» Task:
Reproduce verbatim the line where "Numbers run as" occurs, along with all following lines down to the last line of the data.

» Data below:
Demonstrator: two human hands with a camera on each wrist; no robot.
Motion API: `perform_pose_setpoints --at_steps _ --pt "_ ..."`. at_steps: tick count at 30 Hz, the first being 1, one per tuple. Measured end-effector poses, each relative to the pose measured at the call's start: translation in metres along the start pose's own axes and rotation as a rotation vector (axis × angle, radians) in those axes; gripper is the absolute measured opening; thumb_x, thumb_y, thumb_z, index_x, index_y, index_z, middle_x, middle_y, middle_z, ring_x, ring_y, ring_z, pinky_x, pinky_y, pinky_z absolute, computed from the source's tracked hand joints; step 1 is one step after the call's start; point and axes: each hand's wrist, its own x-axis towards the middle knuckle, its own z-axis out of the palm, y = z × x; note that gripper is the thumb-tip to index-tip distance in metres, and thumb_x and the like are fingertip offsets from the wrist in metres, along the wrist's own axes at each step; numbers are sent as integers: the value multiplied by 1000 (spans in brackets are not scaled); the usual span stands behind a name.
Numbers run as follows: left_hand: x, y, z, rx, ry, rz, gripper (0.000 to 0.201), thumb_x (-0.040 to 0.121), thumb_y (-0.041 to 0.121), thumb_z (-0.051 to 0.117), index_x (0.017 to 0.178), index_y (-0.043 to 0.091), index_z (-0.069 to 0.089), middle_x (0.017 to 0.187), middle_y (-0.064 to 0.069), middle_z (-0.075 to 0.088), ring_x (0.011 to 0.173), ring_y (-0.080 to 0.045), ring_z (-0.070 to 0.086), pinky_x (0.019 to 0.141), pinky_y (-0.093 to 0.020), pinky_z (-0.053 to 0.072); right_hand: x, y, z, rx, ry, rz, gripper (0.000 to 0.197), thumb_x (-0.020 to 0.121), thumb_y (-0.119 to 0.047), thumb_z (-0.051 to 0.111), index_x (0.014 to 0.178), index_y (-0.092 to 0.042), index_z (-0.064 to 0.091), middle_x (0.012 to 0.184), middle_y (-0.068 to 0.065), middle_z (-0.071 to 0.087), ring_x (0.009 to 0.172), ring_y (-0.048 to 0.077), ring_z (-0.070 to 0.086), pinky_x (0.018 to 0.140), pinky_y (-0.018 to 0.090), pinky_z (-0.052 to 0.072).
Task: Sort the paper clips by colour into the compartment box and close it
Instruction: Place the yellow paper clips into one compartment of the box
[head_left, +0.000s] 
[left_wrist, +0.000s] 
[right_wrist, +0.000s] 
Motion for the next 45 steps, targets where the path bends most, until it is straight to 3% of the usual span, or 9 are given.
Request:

» Written solution:
Numbers run as follows: left_hand: x, y, z, rx, ry, rz, gripper (0.000 to 0.201), thumb_x (-0.040 to 0.121), thumb_y (-0.041 to 0.121), thumb_z (-0.051 to 0.117), index_x (0.017 to 0.178), index_y (-0.043 to 0.091), index_z (-0.069 to 0.089), middle_x (0.017 to 0.187), middle_y (-0.064 to 0.069), middle_z (-0.075 to 0.088), ring_x (0.011 to 0.173), ring_y (-0.080 to 0.045), ring_z (-0.070 to 0.086), pinky_x (0.019 to 0.141), pinky_y (-0.093 to 0.020), pinky_z (-0.053 to 0.072); right_hand: x, y, z, rx, ry, rz, gripper (0.000 to 0.197), thumb_x (-0.020 to 0.121), thumb_y (-0.119 to 0.047), thumb_z (-0.051 to 0.111), index_x (0.014 to 0.178), index_y (-0.092 to 0.042), index_z (-0.064 to 0.091), middle_x (0.012 to 0.184), middle_y (-0.068 to 0.065), middle_z (-0.071 to 0.087), ring_x (0.009 to 0.172), ring_y (-0.048 to 0.077), ring_z (-0.070 to 0.086), pinky_x (0.018 to 0.140), pinky_y (-0.018 to 0.090), pinky_z (-0.052 to 0.072).
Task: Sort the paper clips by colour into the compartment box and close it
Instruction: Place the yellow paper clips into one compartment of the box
[head_left, +0.000s] 
[left_wrist, +0.000s] 
[right_wrist, +0.000s] 
Motion for the next 45 steps, targets where the path bends most, until it is straight to 3% of the usual span, or 9 are given.
Request:

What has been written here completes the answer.